His creative brilliance is certainly evident in aspects both large and small of those aircraft, not only in the overall concept of “brilliant simplicity” but in such apparently mundane features such as his insistence on the separation of the A-10’s engines from the combustible fuel tank (contrary to traditional, deeply unsafe, design practice) or his suggestion of a under-fuselage air intake on the F-16, which cut the plane’s weight and boosted its maneuverability. His battles to develop and produce the planes, and, in the case of the A-10, save it from the air force’s untiring efforts to consign the entire force to the boneyard, were powered by his ironclad intellectual honesty.   He believed fiercely that form must follow function; any attempts to deviate from that course, such as by freighting a machine with unnecessary and inevitably costly electronic features, was dismissed as rank intellectual corruption.  He deemed such dishonesty unforgiveable. Anyone, however formerly close, whom he detected trimming their beliefs in furtherance of career or other earthly rewards were deemed “sellouts”–his harshest criticism, and rarely if ever regained his trust.

That theme ran through his work, from weapons design to the music recording he turned to after dropping out of defense consulting (because, he told me at the time, the Pentagon was now “completely overrun with crooks and thieves.”)  Just as he ensured that A-10 pilots should be able to fly low in safety and observe potential targets with their own eyes, rather than relying on some complex electronic interface, so he crafted a recorder that captured live music with extraordinary fidelity by dispensing with multi-track mixing boards and other artificial barriers to truth in recorded sound. (He was certainly no Luddite; his creations, whether airplanes or the wires he developed for enhancing audio device quality, were masterpieces of technological ingenuity.)

Pierre’s work enabling pilots to see targets clearly, and listeners to hear music the way it actually sounds, was a reflection of his belief in the vital importance of perceiving the world as it really is.  This was reflected in his rigorously empirical approach to any topic of interest, whether it be the contribution of strategic bombing to defeating Nazi Germany (non-existent) to the price of oil (highly manipulated and unrelated to supply) to the best Eritrean restaurant in the greater DC area (Café Aurora, in Alexandria.)  His energy and skill in research was extraordinary–in a a phone conversation two days before he died, I made a reference to the antecedents of an obscure Chinese fighter plane of which he professed ignorance.

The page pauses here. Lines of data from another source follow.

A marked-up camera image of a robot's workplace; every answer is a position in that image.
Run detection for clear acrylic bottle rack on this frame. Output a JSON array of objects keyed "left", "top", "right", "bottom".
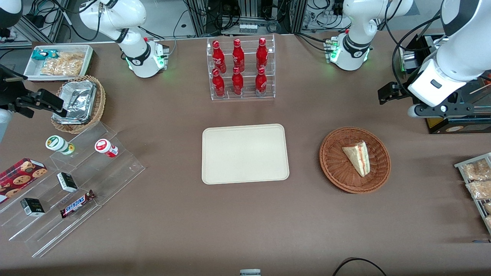
[{"left": 206, "top": 34, "right": 276, "bottom": 101}]

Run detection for clear bag of snacks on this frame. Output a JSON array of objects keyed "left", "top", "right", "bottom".
[
  {"left": 466, "top": 180, "right": 491, "bottom": 200},
  {"left": 461, "top": 159, "right": 491, "bottom": 181}
]

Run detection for black table cable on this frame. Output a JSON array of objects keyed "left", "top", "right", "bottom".
[{"left": 331, "top": 257, "right": 389, "bottom": 276}]

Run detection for red plaid cookie box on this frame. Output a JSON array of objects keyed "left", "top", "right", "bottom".
[{"left": 0, "top": 158, "right": 48, "bottom": 204}]

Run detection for aluminium frame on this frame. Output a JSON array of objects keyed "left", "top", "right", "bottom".
[{"left": 183, "top": 0, "right": 304, "bottom": 37}]

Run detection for beige rectangular tray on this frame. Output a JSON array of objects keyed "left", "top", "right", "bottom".
[{"left": 202, "top": 123, "right": 290, "bottom": 185}]

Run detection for light wicker basket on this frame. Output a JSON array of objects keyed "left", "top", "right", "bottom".
[{"left": 51, "top": 75, "right": 106, "bottom": 134}]

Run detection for brown wicker basket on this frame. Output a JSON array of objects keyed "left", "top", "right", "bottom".
[{"left": 319, "top": 126, "right": 392, "bottom": 194}]

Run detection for teal snack packet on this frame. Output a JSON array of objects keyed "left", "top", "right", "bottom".
[{"left": 31, "top": 49, "right": 59, "bottom": 62}]

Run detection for white plastic bin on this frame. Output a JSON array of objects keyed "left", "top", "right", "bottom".
[{"left": 23, "top": 44, "right": 95, "bottom": 82}]

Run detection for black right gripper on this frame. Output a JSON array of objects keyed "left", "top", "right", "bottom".
[{"left": 0, "top": 64, "right": 68, "bottom": 119}]

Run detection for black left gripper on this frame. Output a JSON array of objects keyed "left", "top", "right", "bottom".
[{"left": 378, "top": 81, "right": 415, "bottom": 105}]

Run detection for red lidded cup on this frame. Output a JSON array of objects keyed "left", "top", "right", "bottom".
[{"left": 94, "top": 138, "right": 119, "bottom": 158}]

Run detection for green lidded cup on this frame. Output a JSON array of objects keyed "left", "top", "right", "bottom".
[{"left": 45, "top": 135, "right": 76, "bottom": 156}]

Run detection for clear bag of chips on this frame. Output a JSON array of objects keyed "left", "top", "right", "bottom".
[{"left": 40, "top": 51, "right": 86, "bottom": 77}]

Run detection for Snickers bar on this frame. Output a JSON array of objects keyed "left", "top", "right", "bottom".
[{"left": 60, "top": 189, "right": 96, "bottom": 219}]

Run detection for wrapped triangular sandwich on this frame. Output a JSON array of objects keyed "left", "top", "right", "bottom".
[{"left": 341, "top": 141, "right": 371, "bottom": 177}]

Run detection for stacked foil containers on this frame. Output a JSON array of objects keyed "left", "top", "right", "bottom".
[{"left": 52, "top": 79, "right": 97, "bottom": 125}]

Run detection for small black box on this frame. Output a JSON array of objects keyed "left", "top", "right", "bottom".
[
  {"left": 20, "top": 197, "right": 46, "bottom": 217},
  {"left": 56, "top": 172, "right": 79, "bottom": 193}
]

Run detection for white wire snack rack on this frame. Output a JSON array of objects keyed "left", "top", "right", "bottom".
[{"left": 454, "top": 152, "right": 491, "bottom": 235}]

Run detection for red cola bottle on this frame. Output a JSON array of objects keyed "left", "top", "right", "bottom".
[
  {"left": 212, "top": 69, "right": 226, "bottom": 97},
  {"left": 255, "top": 67, "right": 268, "bottom": 97},
  {"left": 231, "top": 67, "right": 244, "bottom": 96},
  {"left": 212, "top": 40, "right": 227, "bottom": 74},
  {"left": 256, "top": 37, "right": 269, "bottom": 71},
  {"left": 232, "top": 38, "right": 246, "bottom": 73}
]

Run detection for clear acrylic stepped shelf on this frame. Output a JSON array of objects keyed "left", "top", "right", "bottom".
[{"left": 0, "top": 121, "right": 146, "bottom": 258}]

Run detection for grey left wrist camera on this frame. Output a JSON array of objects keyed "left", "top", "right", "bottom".
[{"left": 407, "top": 102, "right": 474, "bottom": 118}]

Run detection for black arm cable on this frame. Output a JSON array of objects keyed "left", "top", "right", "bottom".
[{"left": 384, "top": 0, "right": 447, "bottom": 98}]

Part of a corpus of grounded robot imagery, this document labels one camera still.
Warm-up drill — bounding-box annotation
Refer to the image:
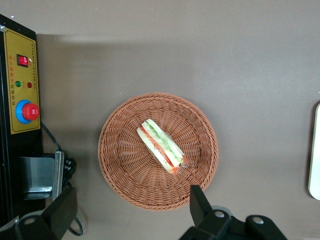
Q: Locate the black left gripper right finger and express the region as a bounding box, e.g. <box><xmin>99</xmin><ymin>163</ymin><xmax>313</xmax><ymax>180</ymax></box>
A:
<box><xmin>178</xmin><ymin>184</ymin><xmax>288</xmax><ymax>240</ymax></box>

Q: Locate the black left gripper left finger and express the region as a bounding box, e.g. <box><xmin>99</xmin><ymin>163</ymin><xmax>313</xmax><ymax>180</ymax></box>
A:
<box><xmin>0</xmin><ymin>186</ymin><xmax>79</xmax><ymax>240</ymax></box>

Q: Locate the red rocker power switch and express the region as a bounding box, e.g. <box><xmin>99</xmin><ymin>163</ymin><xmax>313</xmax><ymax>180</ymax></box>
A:
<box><xmin>16</xmin><ymin>53</ymin><xmax>29</xmax><ymax>68</ymax></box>

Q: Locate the black power plug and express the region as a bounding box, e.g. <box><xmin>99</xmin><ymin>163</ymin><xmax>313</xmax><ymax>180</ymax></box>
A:
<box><xmin>62</xmin><ymin>156</ymin><xmax>78</xmax><ymax>181</ymax></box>

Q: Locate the black power cable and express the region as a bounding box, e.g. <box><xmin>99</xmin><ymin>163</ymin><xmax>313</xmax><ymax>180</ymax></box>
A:
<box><xmin>40</xmin><ymin>120</ymin><xmax>84</xmax><ymax>237</ymax></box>

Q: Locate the round brown wicker basket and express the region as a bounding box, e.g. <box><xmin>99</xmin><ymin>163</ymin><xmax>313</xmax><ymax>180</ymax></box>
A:
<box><xmin>97</xmin><ymin>92</ymin><xmax>219</xmax><ymax>212</ymax></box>

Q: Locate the yellow control panel label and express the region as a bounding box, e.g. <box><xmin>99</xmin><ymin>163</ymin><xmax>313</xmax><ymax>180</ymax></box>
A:
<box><xmin>3</xmin><ymin>27</ymin><xmax>42</xmax><ymax>135</ymax></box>

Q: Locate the cream white plastic tray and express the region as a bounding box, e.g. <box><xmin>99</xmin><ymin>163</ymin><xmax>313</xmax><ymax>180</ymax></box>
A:
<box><xmin>307</xmin><ymin>100</ymin><xmax>320</xmax><ymax>201</ymax></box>

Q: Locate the plastic-wrapped sandwich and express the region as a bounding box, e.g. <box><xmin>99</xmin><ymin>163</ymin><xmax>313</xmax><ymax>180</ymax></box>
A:
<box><xmin>136</xmin><ymin>118</ymin><xmax>190</xmax><ymax>175</ymax></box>

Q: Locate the grey metal bracket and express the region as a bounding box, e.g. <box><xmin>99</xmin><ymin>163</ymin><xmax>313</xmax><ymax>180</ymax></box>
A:
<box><xmin>20</xmin><ymin>151</ymin><xmax>65</xmax><ymax>201</ymax></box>

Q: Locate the black appliance cabinet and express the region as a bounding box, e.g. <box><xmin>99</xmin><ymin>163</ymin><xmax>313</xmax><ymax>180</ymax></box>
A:
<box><xmin>0</xmin><ymin>13</ymin><xmax>47</xmax><ymax>227</ymax></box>

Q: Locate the red knob on blue base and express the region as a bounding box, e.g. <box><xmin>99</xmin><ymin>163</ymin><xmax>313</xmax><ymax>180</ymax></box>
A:
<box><xmin>15</xmin><ymin>99</ymin><xmax>40</xmax><ymax>125</ymax></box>

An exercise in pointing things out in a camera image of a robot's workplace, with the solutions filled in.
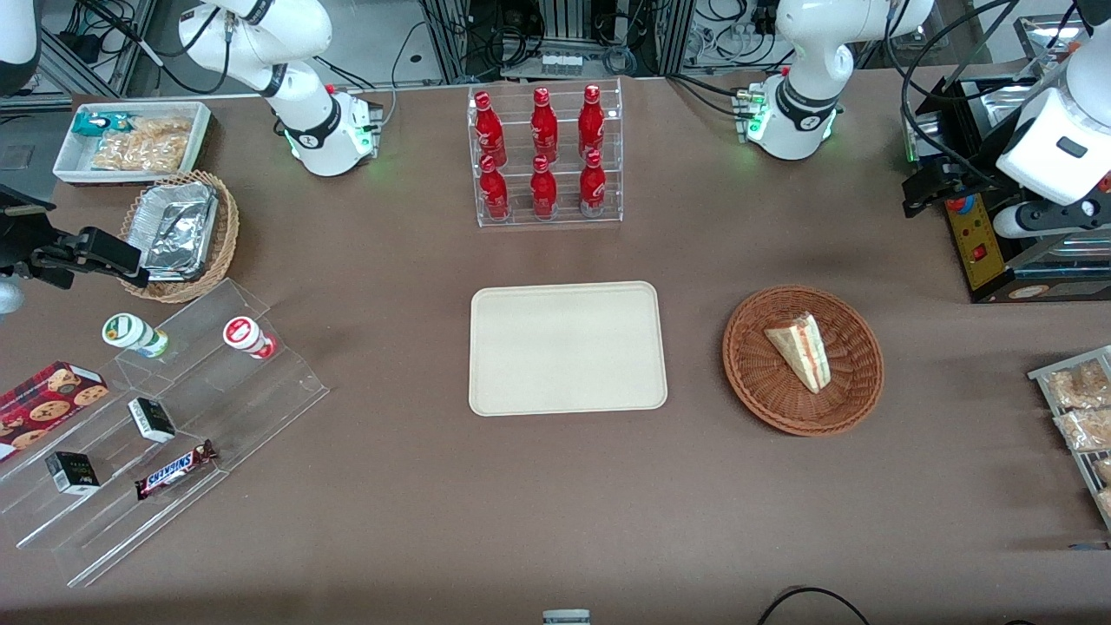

Twenty minutes later he called back with a comprehensive account of the plane’s design history and aerodynamic qualities (or lack thereof.)

As a brilliant mathematician (accepted at Yale at the age of fourteen) he was outraged by the innumeracy prevailing among today’s press and policymakers.  In one of his last emails to me he derided current hysteria over the Delta Variant, pointing out that even according to official figures, the Delta death rate was one fourteenth of the level during the original Covid wave in April 2020, a point studiously ignored in official commentary.

Pierre’s clarity of understanding was absolutely matched in exposition.  A brilliant teacher, he could explain a complex technological process so clearly that no audience could fail to feel informed and enlightened (or enraged, in the case of military bureaucrats and hirelings who saw their facile arguments rebutted and demolished.)  As my daughter once remarked after a conversation with Pierre “he makes you feel smarter just by listening to him.”  He did not hoard this gift, as countless journalists and anyone else who evinced an intelligence interest have discovered, for he was extraordinarily generous with his time, as well as unstinting in praise for any ensuing work product.  I lost count of the times when he would advise on the topic for an article, supply the salient data, correct errors, and then call with ringing applause and commendation for the published article.

Pierre will be irreplaceable as a friend, and no less so as a voice of wisdom, truth and integrity in a world he strove to make better.

Andrew Cockburn is the Washington editor of Harper’s Magazine.  An Irishman, he has covered national security topics in this country for many years.  In addition to publishing numerous books, he co-produced the 1997 feature film The Peacemaker and the 2009 documentary on the financial crisis American Casino. His latest book is  The Spoils of War: Power, Profit and the American War Machine. (Verso.)